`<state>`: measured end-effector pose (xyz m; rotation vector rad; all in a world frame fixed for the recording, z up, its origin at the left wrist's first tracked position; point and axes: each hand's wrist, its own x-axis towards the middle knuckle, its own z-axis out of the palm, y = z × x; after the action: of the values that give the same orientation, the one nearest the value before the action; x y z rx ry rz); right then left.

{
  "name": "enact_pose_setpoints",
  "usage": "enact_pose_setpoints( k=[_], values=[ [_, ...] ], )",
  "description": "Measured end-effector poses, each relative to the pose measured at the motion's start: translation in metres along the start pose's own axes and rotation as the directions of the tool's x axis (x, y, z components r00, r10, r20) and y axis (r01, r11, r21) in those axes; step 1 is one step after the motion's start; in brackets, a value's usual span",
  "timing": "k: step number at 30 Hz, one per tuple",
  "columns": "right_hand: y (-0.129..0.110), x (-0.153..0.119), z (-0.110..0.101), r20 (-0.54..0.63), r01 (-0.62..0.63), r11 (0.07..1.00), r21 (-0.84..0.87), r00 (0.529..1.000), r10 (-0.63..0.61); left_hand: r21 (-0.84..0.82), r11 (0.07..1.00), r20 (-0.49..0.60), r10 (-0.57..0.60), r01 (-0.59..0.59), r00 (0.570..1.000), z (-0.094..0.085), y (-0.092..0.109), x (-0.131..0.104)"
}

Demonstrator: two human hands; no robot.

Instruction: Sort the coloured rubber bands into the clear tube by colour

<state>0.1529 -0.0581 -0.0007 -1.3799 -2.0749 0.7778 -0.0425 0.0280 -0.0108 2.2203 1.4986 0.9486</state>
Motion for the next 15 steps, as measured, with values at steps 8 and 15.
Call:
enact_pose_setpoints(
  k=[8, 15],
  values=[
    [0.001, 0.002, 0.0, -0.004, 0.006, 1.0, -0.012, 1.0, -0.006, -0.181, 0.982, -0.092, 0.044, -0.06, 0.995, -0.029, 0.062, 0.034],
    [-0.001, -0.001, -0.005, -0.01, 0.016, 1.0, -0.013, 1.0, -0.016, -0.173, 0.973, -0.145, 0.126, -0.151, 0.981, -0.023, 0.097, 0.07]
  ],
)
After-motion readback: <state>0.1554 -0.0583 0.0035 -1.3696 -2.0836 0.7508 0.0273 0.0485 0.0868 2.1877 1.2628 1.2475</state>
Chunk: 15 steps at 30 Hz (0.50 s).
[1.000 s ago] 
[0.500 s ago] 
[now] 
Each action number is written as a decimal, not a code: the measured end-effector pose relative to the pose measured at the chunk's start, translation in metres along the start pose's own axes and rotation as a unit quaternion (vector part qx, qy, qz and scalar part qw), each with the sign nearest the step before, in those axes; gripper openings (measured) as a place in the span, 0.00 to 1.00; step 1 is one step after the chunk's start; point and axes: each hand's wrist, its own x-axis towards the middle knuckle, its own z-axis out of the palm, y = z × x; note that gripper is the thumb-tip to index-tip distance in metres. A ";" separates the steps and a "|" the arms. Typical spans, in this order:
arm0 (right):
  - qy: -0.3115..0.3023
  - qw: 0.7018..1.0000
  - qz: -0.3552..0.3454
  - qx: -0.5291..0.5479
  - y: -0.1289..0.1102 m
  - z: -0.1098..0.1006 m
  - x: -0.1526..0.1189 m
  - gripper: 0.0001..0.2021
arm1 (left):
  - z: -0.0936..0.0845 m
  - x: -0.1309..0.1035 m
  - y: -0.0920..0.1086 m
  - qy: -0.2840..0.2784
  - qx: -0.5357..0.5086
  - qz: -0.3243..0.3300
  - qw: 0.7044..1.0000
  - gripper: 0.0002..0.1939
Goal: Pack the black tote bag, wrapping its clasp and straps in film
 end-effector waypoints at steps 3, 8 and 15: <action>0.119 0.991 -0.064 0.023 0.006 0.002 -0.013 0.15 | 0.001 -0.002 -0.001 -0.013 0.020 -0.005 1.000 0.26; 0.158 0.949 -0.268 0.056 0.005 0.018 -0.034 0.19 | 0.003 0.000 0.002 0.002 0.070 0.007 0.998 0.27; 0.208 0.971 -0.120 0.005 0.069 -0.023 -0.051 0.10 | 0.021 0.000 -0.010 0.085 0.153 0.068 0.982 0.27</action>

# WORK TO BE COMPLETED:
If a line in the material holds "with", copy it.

# RESULT FOR THIS EXERCISE:
Motion for the next 15 steps, as measured, with values at steps 8 and 15.
Each action number is written as a decimal, not a code: the measured end-effector pose relative to the pose measured at the chunk's start, translation in metres along the start pose's own axes and rotation as a unit quaternion (vector part qx, qy, qz and scalar part qw), each with the sign nearest the step before, in those axes; gripper openings (measured) as a place in the span, 0.00 to 1.00; step 1 is one step after the chunk's start; point and axes: each hand's wrist, its own x-axis towards the middle knuckle, its own z-axis out of the palm, y = z × x; note that gripper is the thumb-tip to index-tip distance in metres. A ";" separates the steps and a "|" the arms. Typical spans, in this order:

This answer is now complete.